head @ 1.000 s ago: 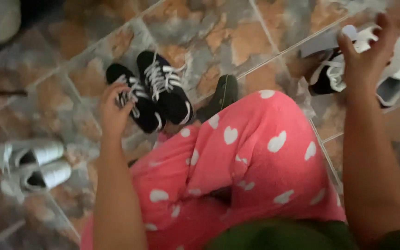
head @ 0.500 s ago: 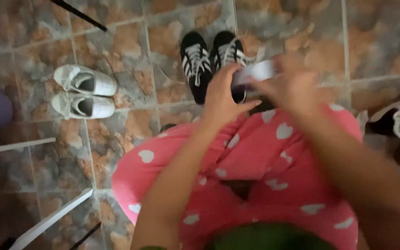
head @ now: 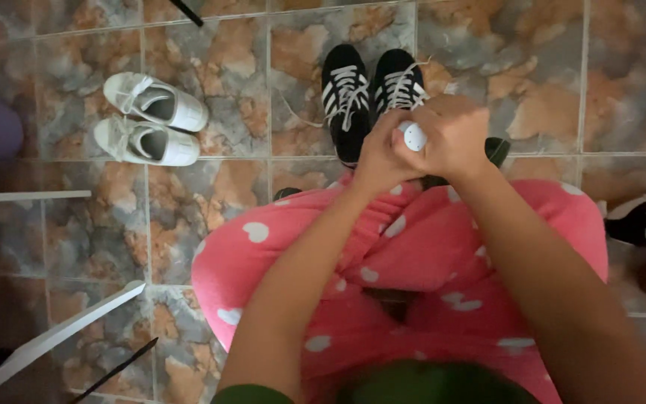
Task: Cleaning and organizing various pairs of shoes on a shoe rack.
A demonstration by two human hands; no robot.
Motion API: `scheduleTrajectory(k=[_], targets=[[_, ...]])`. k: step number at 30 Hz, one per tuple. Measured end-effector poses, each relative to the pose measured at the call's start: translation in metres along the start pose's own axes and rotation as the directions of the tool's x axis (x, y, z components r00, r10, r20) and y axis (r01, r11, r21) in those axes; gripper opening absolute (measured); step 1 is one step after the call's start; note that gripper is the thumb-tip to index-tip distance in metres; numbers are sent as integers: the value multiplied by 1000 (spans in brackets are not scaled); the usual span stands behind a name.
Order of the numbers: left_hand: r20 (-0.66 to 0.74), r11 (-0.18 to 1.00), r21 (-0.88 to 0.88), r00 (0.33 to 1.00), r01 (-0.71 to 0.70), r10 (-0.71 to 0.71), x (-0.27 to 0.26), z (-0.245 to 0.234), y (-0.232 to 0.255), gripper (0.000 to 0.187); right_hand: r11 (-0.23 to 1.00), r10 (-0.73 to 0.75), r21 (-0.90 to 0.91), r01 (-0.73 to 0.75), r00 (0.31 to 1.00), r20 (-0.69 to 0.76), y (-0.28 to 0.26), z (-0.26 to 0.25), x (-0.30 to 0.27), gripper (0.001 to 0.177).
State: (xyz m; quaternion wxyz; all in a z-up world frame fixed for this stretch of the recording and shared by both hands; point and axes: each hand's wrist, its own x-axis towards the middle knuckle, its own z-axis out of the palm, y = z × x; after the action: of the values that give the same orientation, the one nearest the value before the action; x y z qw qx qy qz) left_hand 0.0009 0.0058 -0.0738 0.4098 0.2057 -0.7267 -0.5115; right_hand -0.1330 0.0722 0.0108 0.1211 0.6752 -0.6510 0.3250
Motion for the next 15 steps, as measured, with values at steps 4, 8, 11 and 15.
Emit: scheduleTrajectory(k=[4,8,11,15], targets=[[233,990,-75,967,120,-100,13,-18,7,78,991,-27,133,13,994,106,0,-7,1,33],[-17,938,6,938,348,-348,30,-40,-11,82,866,-11,499,-24,998,67,-10,-3,1,76],[131,764,-504,910,402,-393,52,-61,6,82,702,152,658,-273,960,236,6,23,-20,85],[444,960,276,880,44,-168,54,-119,-47,73,555,423,471,-685,720,550,36,27,-35,77]])
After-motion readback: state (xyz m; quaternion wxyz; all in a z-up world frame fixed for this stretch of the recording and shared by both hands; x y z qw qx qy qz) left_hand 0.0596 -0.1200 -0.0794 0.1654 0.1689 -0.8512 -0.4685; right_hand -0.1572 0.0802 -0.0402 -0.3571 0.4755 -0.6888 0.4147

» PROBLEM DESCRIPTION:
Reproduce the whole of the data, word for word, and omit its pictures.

» WRITTEN ANSWER:
head @ 1.000 s ago: 
head @ 0.500 s ago: 
head @ now: 
Task: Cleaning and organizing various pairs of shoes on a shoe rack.
A demonstration by two human hands; no robot.
Motion API: `scheduleTrajectory(k=[_], targets=[[_, ...]])`. k: step number at 30 Hz, one per tuple. Measured end-effector poses, each relative to the pose measured at the call's start: translation in metres along the start pose's own axes and rotation as the directions of the tool's x axis (x, y, z components r00, r10, r20) and y axis (r01, r11, r21) in those axes; gripper opening absolute (measured); step 1 is one step after the call's start; note that gripper is the thumb-tip to index-tip distance in metres; numbers are sent as integers: the value multiplied by 1000 (spans in brackets are not scaled); the usual span stands behind a name.
Order of the numbers: left_hand: r20 (-0.66 to 0.74), r11 (-0.18 to 1.00), r21 (-0.88 to 0.88), r00 (0.33 to 1.00), r01 (-0.71 to 0.70), r10 (-0.71 to 0.71), x (-0.27 to 0.26), z (-0.245 to 0.234), y (-0.232 to 0.255), gripper (0.000 to 0.187); right_hand: r11 (-0.23 to 1.00), r10 (-0.73 to 0.75), r21 (-0.90 to 0.91), r01 (-0.73 to 0.75), r00 (0.31 to 1.00), r20 (-0.69 to 0.76), y (-0.28 to 0.26), z (-0.26 to 0.25), x (-0.30 to 0.27), gripper (0.001 to 0.177).
State: (xyz m; quaternion wxyz; all in a z-up world frame fixed for this stretch of the recording and shared by both hands; point and axes: each hand's wrist, its own x-axis towards the middle knuckle, its own z-axis out of the palm, y = z × x; after the action: of the values that give the same orientation, the one nearest the value before the action; x y z qw qx qy qz) left_hand 0.0009 0.0058 -0.0738 0.4098 0.2057 -0.7267 -0.5115; right_hand -0.1330 0.0722 0.0108 0.1211 0.6752 -0.6510 0.3250
Motion for the next 15 steps, as measured, with values at steps 4, 8, 11 and 15.
Emit: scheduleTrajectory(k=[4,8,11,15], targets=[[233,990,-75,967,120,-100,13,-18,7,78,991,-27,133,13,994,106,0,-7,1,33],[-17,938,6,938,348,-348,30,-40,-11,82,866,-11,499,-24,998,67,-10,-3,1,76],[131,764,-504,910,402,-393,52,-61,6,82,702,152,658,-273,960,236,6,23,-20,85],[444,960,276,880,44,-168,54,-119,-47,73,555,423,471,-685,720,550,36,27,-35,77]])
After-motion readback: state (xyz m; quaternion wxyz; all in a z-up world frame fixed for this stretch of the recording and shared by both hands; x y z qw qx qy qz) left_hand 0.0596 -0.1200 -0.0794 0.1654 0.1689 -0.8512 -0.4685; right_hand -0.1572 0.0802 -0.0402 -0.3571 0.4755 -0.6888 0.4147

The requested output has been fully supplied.